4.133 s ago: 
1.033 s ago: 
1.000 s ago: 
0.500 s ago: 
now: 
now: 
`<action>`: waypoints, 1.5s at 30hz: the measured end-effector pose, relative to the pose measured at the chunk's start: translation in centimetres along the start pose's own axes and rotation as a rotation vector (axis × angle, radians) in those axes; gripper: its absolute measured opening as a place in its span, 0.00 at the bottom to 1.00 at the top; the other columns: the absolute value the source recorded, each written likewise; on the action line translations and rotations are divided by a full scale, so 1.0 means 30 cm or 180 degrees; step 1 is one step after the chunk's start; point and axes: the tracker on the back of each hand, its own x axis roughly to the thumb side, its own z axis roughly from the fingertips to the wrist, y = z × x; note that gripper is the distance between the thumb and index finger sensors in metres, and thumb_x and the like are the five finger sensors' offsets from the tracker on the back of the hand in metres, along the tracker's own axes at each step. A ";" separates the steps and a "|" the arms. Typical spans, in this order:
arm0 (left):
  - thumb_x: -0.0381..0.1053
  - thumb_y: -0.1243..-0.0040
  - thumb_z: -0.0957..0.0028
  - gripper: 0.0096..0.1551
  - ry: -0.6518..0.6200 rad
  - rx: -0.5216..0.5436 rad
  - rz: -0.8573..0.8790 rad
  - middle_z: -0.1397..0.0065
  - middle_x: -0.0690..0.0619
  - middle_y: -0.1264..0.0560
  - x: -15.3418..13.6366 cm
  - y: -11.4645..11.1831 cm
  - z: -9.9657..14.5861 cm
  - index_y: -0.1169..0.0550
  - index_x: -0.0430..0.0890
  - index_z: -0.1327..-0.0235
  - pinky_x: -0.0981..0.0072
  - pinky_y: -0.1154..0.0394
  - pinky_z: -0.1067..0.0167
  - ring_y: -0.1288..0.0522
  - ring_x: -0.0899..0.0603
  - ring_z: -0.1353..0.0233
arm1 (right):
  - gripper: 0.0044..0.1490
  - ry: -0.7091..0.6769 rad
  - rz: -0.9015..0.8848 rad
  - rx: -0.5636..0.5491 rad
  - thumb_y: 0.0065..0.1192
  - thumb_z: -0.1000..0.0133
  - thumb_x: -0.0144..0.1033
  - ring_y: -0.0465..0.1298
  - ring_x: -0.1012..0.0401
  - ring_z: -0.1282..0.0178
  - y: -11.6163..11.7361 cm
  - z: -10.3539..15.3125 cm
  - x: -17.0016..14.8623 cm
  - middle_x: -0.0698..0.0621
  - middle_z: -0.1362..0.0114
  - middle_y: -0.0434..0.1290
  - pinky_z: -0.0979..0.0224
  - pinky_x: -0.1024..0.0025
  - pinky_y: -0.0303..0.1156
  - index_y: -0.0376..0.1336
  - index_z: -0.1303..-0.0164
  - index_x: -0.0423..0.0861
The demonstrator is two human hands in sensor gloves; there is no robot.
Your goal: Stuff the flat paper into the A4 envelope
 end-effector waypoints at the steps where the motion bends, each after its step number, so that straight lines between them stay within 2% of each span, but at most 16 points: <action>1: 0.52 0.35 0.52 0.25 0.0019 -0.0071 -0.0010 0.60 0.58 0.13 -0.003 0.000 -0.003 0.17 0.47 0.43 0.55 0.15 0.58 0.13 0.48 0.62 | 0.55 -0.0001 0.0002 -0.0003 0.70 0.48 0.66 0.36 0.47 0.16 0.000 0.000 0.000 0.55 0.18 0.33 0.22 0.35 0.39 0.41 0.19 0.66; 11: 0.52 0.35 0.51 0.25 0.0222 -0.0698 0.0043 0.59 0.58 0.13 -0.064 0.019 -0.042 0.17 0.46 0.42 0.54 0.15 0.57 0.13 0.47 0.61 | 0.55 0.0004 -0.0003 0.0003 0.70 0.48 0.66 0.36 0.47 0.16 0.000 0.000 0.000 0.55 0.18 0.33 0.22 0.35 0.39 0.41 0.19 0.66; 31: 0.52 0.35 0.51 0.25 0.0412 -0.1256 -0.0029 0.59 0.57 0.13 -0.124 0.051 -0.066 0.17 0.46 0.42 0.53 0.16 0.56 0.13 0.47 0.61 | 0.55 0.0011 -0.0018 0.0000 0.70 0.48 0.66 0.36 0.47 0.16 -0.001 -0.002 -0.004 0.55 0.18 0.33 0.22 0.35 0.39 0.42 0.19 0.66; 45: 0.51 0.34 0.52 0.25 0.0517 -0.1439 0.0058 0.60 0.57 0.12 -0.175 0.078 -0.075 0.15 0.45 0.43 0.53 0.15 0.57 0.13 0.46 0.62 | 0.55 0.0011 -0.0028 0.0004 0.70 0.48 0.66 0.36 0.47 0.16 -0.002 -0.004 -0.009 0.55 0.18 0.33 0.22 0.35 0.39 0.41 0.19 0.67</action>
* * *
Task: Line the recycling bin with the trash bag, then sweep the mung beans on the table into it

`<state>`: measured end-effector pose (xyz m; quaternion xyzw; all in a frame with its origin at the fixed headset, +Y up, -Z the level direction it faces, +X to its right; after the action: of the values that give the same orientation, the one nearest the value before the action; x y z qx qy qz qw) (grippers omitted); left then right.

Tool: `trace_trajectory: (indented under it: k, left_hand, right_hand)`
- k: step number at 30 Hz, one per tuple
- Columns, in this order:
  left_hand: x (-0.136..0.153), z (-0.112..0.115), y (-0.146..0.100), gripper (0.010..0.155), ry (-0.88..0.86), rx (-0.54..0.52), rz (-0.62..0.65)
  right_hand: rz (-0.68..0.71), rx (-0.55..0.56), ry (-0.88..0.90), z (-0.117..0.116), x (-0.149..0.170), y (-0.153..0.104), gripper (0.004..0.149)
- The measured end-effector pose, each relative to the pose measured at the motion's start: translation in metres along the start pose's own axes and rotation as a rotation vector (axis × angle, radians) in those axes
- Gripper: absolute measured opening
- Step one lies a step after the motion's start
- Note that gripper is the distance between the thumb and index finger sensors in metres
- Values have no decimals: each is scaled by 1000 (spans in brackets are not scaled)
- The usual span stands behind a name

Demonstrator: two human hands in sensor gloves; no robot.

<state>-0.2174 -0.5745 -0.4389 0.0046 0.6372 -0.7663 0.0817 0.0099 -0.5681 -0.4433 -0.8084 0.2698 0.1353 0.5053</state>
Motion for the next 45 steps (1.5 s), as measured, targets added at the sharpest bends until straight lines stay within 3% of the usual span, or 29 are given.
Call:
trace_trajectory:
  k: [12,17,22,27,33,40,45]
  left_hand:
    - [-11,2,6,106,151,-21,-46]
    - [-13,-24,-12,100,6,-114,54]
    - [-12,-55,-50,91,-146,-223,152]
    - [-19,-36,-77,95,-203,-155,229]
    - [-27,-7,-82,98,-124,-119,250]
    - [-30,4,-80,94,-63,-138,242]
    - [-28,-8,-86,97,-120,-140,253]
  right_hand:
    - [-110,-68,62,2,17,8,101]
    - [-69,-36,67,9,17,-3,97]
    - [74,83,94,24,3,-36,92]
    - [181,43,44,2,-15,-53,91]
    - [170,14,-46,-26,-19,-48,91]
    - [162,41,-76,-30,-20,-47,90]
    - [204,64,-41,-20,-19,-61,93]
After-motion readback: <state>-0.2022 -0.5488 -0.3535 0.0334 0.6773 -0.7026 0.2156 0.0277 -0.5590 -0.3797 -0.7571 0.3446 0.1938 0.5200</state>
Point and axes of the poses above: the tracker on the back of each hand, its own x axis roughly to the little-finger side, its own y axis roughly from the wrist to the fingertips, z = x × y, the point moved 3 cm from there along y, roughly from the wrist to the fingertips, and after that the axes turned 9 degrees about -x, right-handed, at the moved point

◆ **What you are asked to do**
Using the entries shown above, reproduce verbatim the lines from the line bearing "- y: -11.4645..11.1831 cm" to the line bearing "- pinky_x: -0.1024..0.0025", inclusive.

◆ **Your solution**
  - y: -11.4645..11.1831 cm
  - z: -9.9657..14.5861 cm
  - index_y: -0.1169..0.0550
  - index_x: -0.0430..0.0890
  - index_z: -0.1327..-0.0235
  - pinky_x: -0.0981..0.0072
  - pinky_y: -0.1154..0.0394
  - pinky_z: -0.1067..0.0167
  - ring_y: -0.1288..0.0522
  - ring_x: -0.0899..0.0603
  - ring_z: -0.1353..0.0233
arm1 (right):
  - gripper: 0.0044..0.1490
  - ry: -0.7091..0.6769 rad
  - rz: -0.9015..0.8848 rad
  - rx: -0.5636..0.5491 rad
  - thumb_y: 0.0065..0.1192
  - thumb_z: -0.1000..0.0133
  - thumb_x: -0.0144..0.1033
  - ring_y: -0.0465..0.1298
  - ring_x: -0.1012..0.0401
  - ring_z: -0.1282..0.0178
  - y: -11.6163..11.7361 cm
  - z: -10.3539..15.3125 cm
  - x: -17.0016..14.8623 cm
  - middle_x: -0.0698..0.0621
  - middle_z: -0.1362..0.0114
  - middle_y: -0.0434..0.1290
  - pinky_z: -0.0979..0.0224
  - pinky_x: -0.1024..0.0025

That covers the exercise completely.